PROBLEM STATEMENT » Each line that contains "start" needs to be copied from the listing.

GIVEN INFORMATION »
"""

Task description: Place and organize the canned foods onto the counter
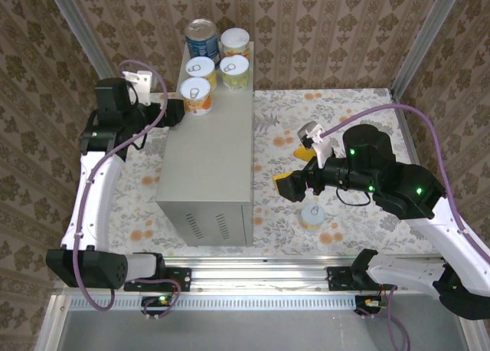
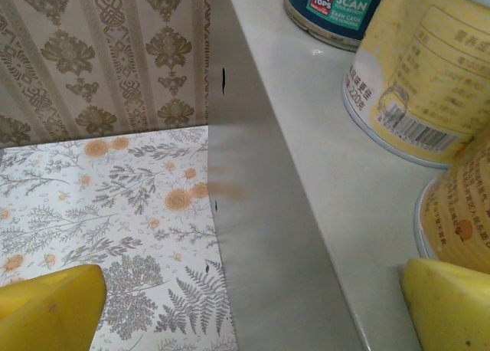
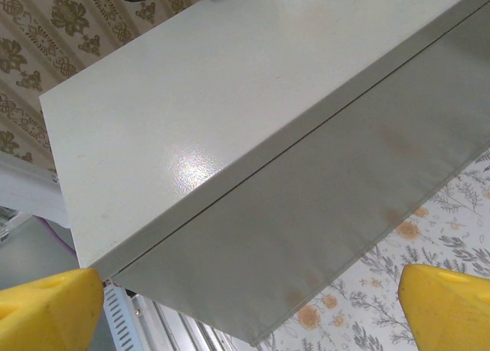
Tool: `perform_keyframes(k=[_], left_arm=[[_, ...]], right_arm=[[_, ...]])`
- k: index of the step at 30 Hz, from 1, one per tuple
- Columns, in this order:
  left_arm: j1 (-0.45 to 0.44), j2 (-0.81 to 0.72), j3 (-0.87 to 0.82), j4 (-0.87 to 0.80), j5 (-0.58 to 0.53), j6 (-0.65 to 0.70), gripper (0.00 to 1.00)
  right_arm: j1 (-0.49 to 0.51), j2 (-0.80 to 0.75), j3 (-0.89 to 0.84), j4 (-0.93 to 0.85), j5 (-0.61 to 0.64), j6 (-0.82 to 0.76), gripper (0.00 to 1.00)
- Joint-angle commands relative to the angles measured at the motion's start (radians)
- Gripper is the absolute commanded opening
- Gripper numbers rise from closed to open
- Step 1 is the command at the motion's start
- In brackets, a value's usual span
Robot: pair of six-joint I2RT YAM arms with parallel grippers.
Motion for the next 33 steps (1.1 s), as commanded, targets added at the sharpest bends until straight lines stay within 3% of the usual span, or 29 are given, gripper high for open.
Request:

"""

SOLUTION FOR THIS TASK »
- Joint-angle commands relative to the angles measured at the motion's start (radians)
- Step 1 is the command at the motion's start

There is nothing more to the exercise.